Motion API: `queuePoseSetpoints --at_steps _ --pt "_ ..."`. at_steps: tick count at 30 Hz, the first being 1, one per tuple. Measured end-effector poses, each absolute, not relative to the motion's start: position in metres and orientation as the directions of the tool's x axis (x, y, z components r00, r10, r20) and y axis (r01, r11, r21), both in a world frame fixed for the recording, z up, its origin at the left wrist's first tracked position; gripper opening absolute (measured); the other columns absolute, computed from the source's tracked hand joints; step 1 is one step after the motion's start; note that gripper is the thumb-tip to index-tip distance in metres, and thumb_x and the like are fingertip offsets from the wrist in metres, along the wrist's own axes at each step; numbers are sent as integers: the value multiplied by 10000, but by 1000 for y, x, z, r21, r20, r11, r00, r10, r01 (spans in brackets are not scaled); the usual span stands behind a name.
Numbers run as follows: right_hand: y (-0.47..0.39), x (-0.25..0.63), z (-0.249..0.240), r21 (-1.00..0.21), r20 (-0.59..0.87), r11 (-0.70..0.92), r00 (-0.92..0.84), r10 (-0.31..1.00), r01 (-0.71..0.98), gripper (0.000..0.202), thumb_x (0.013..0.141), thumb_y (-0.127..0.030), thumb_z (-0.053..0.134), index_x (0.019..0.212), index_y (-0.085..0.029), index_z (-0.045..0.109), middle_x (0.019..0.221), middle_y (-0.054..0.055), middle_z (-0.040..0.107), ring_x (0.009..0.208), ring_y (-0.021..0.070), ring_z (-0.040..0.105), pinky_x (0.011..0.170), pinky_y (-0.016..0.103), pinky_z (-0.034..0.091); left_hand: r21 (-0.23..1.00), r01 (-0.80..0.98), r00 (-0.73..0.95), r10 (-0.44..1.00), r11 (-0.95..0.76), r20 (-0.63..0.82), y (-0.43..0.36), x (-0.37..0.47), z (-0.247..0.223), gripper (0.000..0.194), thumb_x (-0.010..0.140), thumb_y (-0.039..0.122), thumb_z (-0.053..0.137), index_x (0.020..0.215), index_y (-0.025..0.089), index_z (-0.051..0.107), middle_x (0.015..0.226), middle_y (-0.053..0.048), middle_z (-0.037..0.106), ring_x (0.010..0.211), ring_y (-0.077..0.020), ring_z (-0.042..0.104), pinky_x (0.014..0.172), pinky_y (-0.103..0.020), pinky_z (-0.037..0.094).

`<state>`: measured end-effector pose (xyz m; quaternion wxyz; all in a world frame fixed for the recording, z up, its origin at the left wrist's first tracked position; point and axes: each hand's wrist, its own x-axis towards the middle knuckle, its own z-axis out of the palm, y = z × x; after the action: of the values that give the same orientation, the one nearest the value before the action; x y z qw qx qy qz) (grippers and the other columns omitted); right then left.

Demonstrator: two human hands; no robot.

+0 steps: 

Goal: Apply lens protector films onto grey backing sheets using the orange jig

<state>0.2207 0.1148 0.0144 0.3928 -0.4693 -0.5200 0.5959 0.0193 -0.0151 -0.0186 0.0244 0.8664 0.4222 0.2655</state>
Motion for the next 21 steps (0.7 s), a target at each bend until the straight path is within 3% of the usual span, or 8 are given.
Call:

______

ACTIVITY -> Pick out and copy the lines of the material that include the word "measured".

OUTPUT FOR THIS EXERCISE ->
Motion API: `queuePoseSetpoints --at_steps _ --pt "_ ..."`. at_steps: tick count at 30 Hz, the first being 1, one per tuple. Measured end-effector poses, each absolute, not relative to the motion's start: position in metres and orientation as the directions of the tool's x axis (x, y, z components r00, r10, r20) and y axis (r01, r11, r21), both in a world frame fixed for the recording, z up, its origin at the left wrist's first tracked position; gripper opening absolute (measured); the other columns absolute, computed from the source's tracked hand joints; step 1 is one step after the motion's start; note that gripper is the thumb-tip to index-tip distance in metres, and thumb_x and the like are fingertip offsets from the wrist in metres, along the wrist's own axes at each step; numbers are sent as integers: the value multiplied by 10000, but by 1000 for y, x, z, r21, r20, r11, r00, r10, r01 (spans in brackets are not scaled); the usual span stands behind a name.
`<state>`: measured end-effector pose (xyz m; quaternion wxyz; all in a world frame fixed for the recording, z up, its origin at the left wrist's first tracked position; point and axes: each hand's wrist, its own x-axis towards the middle knuckle, its own z-axis out of the palm, y = z × x; after the action: of the values that give the same orientation, the one nearest the value before the action; x y z qw qx qy qz) (grippers and the other columns omitted); right then left.

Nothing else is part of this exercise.